I enabled the F7 dcache to speed up the calculations part, and then funny things started to happen. I learned about cache coherency stuff, and added cache management code (clean/flush & invalidate) to the DMA transfer code - cache clean for the DAC (TX) buffer before the transfer, and cache invalidate for the ADC (RX) buffer after the transfer.

Finally even more funny stuff happened, and I learned that global SCB_CleanDCache and SCB_InvalidateDCache is EVIL, as that will happily overwrite any unrelated stuff that happens to be in the cache or not cached yet.

https://community.st.com/servlet/rtaImage?eid=ka00X000000UUR9&feoid=00N0X00000DHMUr&refid=0EM0X000001ms16

So I made sure that the DMA buffers have addresses and sizes aligned to 32 bytes, to avoid cache line sharing with anything else, and replaced the SCB_CleanDCache / SCB_InvalidateDCache calls with their SCB_CleanDCache_by_Addr / SCB_InvalidateDCache_by_Addr counterparts, to make sure that ONLY the DMA buffers are affected and nothing else.

Now it works again, but the strange thing is: it seems I have to invalidate the DMA RX buffer BEFORE the actual transfer. If I invalidate it AFTER the transfer, there are still some corrupt values in the RXed data every now and then.

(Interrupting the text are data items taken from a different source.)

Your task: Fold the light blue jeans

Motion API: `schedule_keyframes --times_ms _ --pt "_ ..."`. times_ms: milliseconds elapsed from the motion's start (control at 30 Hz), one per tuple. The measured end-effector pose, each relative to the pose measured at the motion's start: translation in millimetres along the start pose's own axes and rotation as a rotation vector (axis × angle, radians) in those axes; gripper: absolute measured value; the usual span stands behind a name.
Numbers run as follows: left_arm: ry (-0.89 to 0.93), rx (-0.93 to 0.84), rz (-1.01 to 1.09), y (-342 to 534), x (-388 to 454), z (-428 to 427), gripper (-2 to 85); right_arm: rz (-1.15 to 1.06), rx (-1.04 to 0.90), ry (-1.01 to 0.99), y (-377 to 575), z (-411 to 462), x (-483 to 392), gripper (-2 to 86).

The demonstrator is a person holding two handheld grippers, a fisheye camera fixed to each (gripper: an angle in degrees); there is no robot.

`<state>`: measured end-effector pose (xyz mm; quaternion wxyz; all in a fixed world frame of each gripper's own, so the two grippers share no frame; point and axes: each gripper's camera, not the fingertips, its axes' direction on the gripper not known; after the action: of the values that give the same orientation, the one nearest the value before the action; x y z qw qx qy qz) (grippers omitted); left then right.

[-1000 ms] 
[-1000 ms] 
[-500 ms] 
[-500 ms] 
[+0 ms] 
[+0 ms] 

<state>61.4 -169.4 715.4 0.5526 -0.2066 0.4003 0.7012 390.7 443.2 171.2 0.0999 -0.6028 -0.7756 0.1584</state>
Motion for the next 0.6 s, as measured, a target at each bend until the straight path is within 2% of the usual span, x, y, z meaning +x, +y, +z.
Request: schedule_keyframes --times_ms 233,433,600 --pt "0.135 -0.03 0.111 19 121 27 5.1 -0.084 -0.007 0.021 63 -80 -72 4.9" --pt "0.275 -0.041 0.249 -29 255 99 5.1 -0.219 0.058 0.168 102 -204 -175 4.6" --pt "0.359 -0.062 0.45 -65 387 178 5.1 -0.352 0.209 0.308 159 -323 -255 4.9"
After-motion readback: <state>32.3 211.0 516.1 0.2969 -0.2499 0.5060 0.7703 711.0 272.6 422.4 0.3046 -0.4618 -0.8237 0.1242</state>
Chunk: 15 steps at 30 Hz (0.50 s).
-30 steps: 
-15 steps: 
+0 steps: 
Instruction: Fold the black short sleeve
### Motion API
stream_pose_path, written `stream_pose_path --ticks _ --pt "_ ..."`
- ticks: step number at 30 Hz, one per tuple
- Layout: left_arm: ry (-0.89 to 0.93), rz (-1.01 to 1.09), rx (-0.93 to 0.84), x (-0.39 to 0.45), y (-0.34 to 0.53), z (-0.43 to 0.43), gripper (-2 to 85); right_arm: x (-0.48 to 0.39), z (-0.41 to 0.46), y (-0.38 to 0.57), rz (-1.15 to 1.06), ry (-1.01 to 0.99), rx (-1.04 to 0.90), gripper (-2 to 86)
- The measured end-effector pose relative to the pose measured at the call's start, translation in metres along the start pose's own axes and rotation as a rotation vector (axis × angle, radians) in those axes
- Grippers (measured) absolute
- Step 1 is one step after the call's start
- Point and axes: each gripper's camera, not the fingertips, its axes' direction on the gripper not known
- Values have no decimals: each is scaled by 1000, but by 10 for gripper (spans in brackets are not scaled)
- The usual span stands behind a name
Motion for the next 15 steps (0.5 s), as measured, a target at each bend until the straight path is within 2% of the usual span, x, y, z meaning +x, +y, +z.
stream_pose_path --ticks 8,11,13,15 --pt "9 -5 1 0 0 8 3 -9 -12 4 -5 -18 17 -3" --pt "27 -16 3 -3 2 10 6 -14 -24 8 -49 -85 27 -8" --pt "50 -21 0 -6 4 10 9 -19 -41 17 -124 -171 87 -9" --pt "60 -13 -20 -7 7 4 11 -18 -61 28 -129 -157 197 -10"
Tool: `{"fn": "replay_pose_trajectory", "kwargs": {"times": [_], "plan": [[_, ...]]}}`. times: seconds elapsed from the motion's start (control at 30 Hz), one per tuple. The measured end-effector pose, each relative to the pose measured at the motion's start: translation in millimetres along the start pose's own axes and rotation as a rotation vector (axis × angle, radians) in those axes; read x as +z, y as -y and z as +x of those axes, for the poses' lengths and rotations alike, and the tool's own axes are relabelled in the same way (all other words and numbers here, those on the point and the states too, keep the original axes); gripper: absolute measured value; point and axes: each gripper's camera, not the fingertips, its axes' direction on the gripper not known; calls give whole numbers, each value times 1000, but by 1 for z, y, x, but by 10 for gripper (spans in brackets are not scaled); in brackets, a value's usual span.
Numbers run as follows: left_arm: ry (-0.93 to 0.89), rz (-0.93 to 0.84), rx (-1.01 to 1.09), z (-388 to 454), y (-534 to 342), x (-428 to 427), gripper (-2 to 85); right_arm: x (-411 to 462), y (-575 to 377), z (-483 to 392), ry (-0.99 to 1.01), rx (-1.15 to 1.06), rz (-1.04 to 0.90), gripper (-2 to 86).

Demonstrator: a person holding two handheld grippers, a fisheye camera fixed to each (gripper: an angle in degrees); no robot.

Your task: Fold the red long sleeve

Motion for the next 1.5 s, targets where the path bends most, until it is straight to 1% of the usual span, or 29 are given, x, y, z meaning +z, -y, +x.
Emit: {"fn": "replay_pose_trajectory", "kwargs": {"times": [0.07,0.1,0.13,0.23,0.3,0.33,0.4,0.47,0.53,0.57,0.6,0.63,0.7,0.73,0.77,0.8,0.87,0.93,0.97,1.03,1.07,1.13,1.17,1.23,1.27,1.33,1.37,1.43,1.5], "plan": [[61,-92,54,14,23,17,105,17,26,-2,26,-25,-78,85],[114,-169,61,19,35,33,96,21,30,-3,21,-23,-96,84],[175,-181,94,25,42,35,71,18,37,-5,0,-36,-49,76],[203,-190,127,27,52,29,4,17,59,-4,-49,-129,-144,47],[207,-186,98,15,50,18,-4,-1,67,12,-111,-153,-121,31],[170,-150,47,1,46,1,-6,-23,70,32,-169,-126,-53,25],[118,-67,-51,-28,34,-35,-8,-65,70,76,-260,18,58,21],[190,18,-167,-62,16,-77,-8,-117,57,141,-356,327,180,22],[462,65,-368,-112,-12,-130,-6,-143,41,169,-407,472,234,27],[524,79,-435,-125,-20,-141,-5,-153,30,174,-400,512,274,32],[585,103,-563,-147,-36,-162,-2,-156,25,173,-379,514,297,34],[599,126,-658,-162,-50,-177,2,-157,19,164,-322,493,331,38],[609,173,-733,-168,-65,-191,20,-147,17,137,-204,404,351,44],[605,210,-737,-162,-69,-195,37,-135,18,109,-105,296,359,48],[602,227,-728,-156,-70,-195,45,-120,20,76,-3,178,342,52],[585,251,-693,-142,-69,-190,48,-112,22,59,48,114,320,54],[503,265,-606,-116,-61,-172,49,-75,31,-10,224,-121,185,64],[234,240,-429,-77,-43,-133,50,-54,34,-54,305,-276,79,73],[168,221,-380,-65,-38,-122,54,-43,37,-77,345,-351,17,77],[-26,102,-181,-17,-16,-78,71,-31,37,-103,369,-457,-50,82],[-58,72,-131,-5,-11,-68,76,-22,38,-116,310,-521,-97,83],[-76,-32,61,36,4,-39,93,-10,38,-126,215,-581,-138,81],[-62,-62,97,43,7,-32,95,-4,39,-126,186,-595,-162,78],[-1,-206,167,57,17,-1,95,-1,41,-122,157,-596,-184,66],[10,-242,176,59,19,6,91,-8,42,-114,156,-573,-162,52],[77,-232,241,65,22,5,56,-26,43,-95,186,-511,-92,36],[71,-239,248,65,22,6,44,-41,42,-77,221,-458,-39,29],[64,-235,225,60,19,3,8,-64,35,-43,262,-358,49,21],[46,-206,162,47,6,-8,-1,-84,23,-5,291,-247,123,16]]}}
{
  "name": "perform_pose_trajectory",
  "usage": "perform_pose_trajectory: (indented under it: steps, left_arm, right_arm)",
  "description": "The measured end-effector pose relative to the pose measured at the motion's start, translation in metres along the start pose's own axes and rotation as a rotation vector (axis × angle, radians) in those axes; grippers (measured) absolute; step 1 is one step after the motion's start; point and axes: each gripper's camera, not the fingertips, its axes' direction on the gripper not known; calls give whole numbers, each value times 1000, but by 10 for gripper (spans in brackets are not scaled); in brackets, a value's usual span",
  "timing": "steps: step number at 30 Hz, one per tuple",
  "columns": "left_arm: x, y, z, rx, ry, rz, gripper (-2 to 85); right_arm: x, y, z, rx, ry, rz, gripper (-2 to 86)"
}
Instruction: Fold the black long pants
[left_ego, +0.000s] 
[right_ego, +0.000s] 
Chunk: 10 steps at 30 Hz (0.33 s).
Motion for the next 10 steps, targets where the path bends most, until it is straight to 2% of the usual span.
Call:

However, the CPU doesn't touch the RX buffer until the transfer is complete, so I don't know how this is different. Did I miss something?

I know that the recommended solution is to use non-cacheable regions for DMA, but there might still be legitimate reasons for explicit cache management - for example, when the data cannot be copied to a separate buffer for evaluation, and the calculations have to be done directly in the RX buffer.

David Littell · ‎2018-10-16

As long as the DMA-utilized buffers are aligned and sized for the cache lines and you flush before sending and invalidate before accessing received data you should be OK. If not, something else is afoot.

AVI-crak · ‎2018-10-16

Before or after - does not matter.

It is important where the buffer is located. STM32F767 has DTCM RAM, with a starting address of 0x20000000, the size depends on the processor model. However, the access speed of a DTCM memory is maximum.

This means that you do not need to use the data cache for this area. Change the MPU settings for this memory, as well as change the parameters of the linker, add a new section for DMA buffers. This section should be the first.

tommi · ‎2019-08-23

Thank you! This resolved an issue I had with SPI in DMA mode with STM32F7. SPI was fine in polling and in IT mode, but would not work in DMA mode. It was indeed the cache, I disabled the cache and SPI started working also in DMA mode. For enabling cache again, I moved the SPI DMA buffers in linker file:

Memory_B5(xrw) : ORIGIN = 0x2004F0A0, LENGTH = 0x40

and in the end of file:

.SPIarraySection : { *(.SPI_Buff_section) } >Memory_B5

And declaring the buffer (tx and rx) in the code like this:

uint8_t spiTxRxBuff[2][32] __attribute__((section(".SPIarraySection")));

DMA problems fixed and cache enabled.